McNiel and two of her daughters, ages six and nine, went door to door with Bingman handing out water. She described the scene as heartbreaking.
“There was one family who lost their home in the fire, and they had four little girls, all under the age of five. I can’t even imagine trying to keep it together and care for your children after going through something like that,” said McNiel, R-Bristow. “But the spirit of the people here is amazing. Time after time we spoke with people who lost everything, but were saying at least they saved their pets or just giving thanks that they were all okay—they were looking at the positives and more worried about how their neighbors were doing.”
Bingman said citizens from Mannford and surrounding communities have been bringing in water, ice and perishables to help those impacted by the fires. He said many who didn’t lose their homes had no electricity or water, so it was an extremely difficult situation for them as well.
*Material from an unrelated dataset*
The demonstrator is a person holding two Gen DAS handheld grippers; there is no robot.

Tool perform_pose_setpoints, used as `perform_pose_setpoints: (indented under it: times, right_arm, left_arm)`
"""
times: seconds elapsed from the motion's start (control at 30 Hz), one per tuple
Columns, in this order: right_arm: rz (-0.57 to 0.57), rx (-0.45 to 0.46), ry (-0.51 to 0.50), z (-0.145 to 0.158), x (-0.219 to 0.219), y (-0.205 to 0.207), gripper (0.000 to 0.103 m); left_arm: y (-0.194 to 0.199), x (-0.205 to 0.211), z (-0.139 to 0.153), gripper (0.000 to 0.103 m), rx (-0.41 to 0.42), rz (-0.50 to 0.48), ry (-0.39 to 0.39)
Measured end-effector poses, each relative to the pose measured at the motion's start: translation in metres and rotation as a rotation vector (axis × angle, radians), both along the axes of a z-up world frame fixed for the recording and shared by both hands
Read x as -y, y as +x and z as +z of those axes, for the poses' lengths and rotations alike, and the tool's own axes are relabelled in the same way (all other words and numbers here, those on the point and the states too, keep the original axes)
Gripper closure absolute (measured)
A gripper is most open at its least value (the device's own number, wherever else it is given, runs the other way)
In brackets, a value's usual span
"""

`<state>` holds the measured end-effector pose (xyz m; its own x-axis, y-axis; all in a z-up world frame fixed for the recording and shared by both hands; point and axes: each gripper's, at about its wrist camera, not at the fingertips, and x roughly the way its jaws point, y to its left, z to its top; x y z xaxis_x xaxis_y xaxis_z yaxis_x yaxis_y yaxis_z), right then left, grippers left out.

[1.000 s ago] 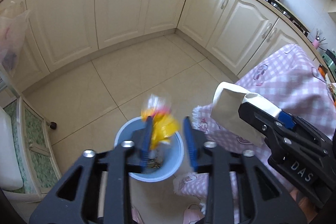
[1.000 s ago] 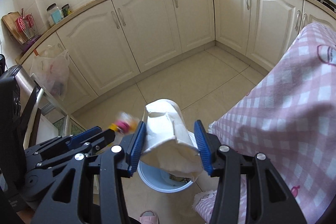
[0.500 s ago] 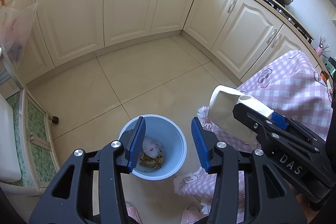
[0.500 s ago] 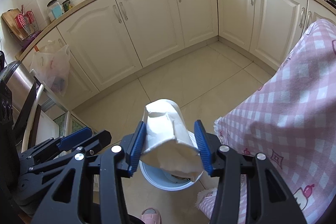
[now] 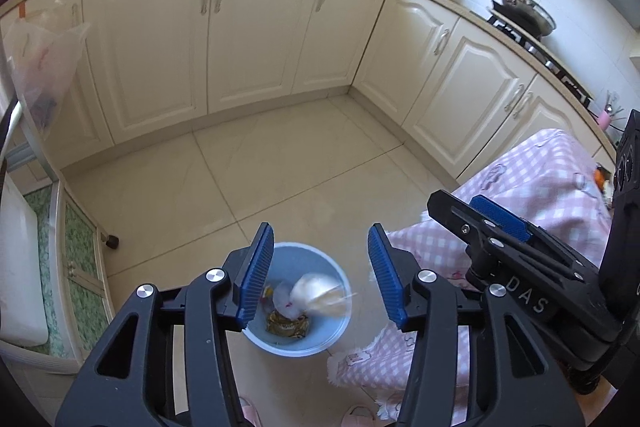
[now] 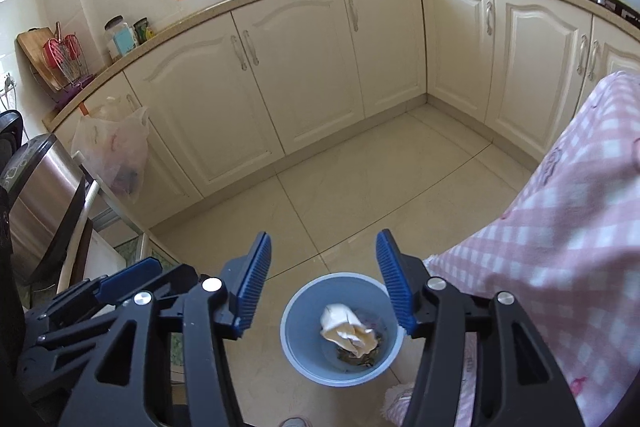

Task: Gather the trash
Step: 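Grasp the orange peel with the left tool while the right tool grasps the dark snack wrapper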

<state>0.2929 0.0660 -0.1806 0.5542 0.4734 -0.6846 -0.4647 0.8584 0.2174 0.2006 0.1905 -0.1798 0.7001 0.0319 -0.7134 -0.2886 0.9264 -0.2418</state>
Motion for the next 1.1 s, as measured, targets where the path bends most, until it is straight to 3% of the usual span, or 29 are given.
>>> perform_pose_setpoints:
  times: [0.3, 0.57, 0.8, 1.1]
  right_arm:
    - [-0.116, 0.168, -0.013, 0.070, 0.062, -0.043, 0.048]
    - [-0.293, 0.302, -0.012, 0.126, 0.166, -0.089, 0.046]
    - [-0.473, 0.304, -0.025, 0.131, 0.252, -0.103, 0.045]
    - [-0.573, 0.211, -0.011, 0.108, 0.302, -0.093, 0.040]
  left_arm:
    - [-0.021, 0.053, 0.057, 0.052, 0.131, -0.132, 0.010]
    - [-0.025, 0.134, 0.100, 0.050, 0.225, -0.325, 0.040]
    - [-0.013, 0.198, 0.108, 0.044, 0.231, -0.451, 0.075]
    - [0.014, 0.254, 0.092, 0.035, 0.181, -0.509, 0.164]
Bingman described the area as a war zone and said it was hard to fully comprehend the scope of the disaster without being on the scene. The senator said during a fly-over of the area Monday night hot-spots were still clearly visible. He praised the rural firefighters who battled the flames for the past several days.
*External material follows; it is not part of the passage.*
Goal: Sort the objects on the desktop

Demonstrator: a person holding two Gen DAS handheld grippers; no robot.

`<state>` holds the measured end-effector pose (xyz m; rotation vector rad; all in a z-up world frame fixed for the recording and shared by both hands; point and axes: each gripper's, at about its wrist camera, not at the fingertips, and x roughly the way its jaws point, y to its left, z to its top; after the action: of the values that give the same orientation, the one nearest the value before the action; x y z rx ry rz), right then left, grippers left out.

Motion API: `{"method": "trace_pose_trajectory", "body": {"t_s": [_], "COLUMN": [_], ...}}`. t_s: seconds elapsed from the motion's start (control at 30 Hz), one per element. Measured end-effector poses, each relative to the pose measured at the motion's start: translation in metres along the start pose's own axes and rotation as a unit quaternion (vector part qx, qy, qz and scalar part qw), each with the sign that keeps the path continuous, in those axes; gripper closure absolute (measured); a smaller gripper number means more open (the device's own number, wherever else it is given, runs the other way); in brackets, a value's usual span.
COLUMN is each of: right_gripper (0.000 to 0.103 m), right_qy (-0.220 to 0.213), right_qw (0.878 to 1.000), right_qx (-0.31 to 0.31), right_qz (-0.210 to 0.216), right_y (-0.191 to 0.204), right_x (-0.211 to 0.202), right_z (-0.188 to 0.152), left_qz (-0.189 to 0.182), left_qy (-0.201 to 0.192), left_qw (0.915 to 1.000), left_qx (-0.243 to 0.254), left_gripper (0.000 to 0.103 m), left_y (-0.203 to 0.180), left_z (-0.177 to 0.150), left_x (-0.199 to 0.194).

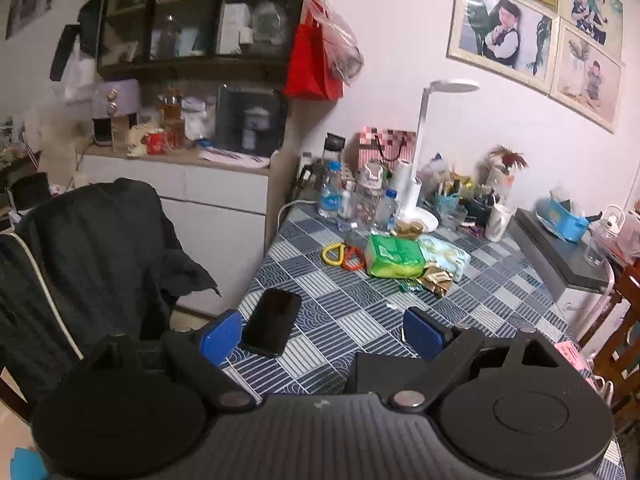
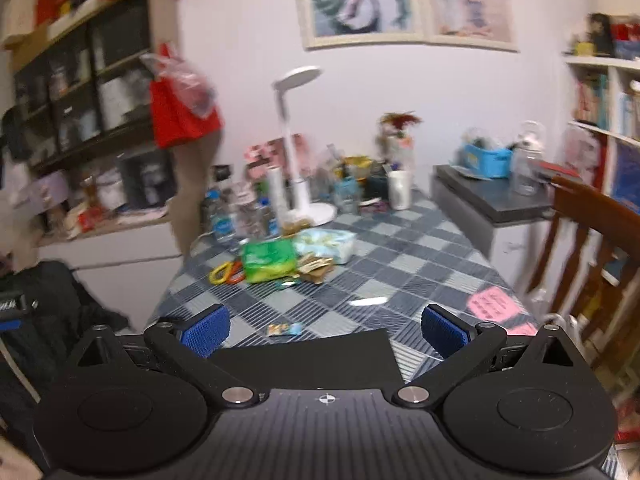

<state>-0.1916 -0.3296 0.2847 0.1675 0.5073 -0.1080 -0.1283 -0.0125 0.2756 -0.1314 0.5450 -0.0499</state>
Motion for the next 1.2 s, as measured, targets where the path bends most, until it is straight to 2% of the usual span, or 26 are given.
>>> {"method": "trace_pose_trajectory", "body": {"t_s": [0.13,0.23,0.33,0.47,0.6,0.7,0.9,1.07,1.2], "right_gripper": [0.000,0.000,0.000,0.000,0.000,0.000,0.000,0.000,0.000], "right_qy": [0.018,0.020,0.018,0.014,0.031,0.027,0.031,0.046,0.057], "right_qw": [0.999,0.999,0.999,0.999,0.998,0.998,0.998,0.996,0.996], "right_qx": [-0.018,-0.010,0.024,0.031,0.038,0.032,0.043,0.071,0.057], "right_qz": [0.048,0.026,0.022,-0.022,-0.036,-0.045,-0.018,0.027,0.041], "right_y": [-0.009,-0.024,-0.050,-0.071,-0.079,-0.083,-0.090,-0.096,-0.093], "right_x": [0.009,0.019,0.038,0.076,0.119,0.144,0.179,0.196,0.204], "right_z": [0.006,0.011,0.008,-0.003,-0.022,-0.034,-0.045,-0.051,-0.059], "left_qz": [0.008,0.013,0.044,0.084,0.112,0.135,0.146,0.149,0.136], "left_qy": [-0.006,-0.024,-0.033,-0.026,-0.014,-0.008,0.010,0.013,0.017], "left_qw": [0.9999,0.9995,0.9983,0.9956,0.9933,0.9907,0.9892,0.9882,0.9900], "left_qx": [0.005,0.015,0.016,0.031,0.024,0.016,-0.012,-0.032,-0.034], "left_gripper": [0.000,0.000,0.000,0.000,0.000,0.000,0.000,0.000,0.000], "left_y": [-0.006,-0.010,-0.015,-0.026,-0.034,-0.038,-0.038,-0.038,-0.041], "left_z": [-0.006,-0.012,-0.019,-0.031,-0.046,-0.056,-0.068,-0.075,-0.083], "left_x": [-0.008,-0.009,0.007,0.045,0.087,0.115,0.150,0.161,0.165]}}
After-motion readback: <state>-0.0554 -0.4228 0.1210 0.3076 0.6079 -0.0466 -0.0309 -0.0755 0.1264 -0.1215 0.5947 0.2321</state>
“These are volunteer firefighters working for days without sleep, risking their own lives in a very, very dangerous situation. They deserve our thanks along with the other first-responders and volunteers who’ve been on the scene,” Bingman said. “We also want to thank everyone who has donated water, food and funds to help the victims.”
McNiel also pointed to the tireless efforts of linemen working to restore power to area citizens.
“The heat and the conditions are very challenging, but they’ve been doing their best to get electricity restored, and that is so important in this heat,” McNiel said. “In addition to all the firefighters, emergency responders and volunteers, the linemen deserve thanks as well.”
In addition to addressing the needs of people impacted by the fires, Mannford City Manager Mike Nunneley said city and county officials were coordinating efforts to help with the horses and cattle that had been left without food or water and working to locate fencing and address other needs.
Red Cross officials on Tuesday announced their new shelter location for Mannford would be the First United Methodist Church at 100 East Greenwood Avenue. Anyone wishing to contribute to the relief effort is asked to go to their official website at www.redcross.org.
“Our hearts go out to all Oklahomans impacted by these fires. But there are two things we can say for certain about this state; our citizens are known world-wide for their compassion for their neighbors and their willingness to help one another, and the depth of that compassion is equaled by our resiliency,” Bingman said.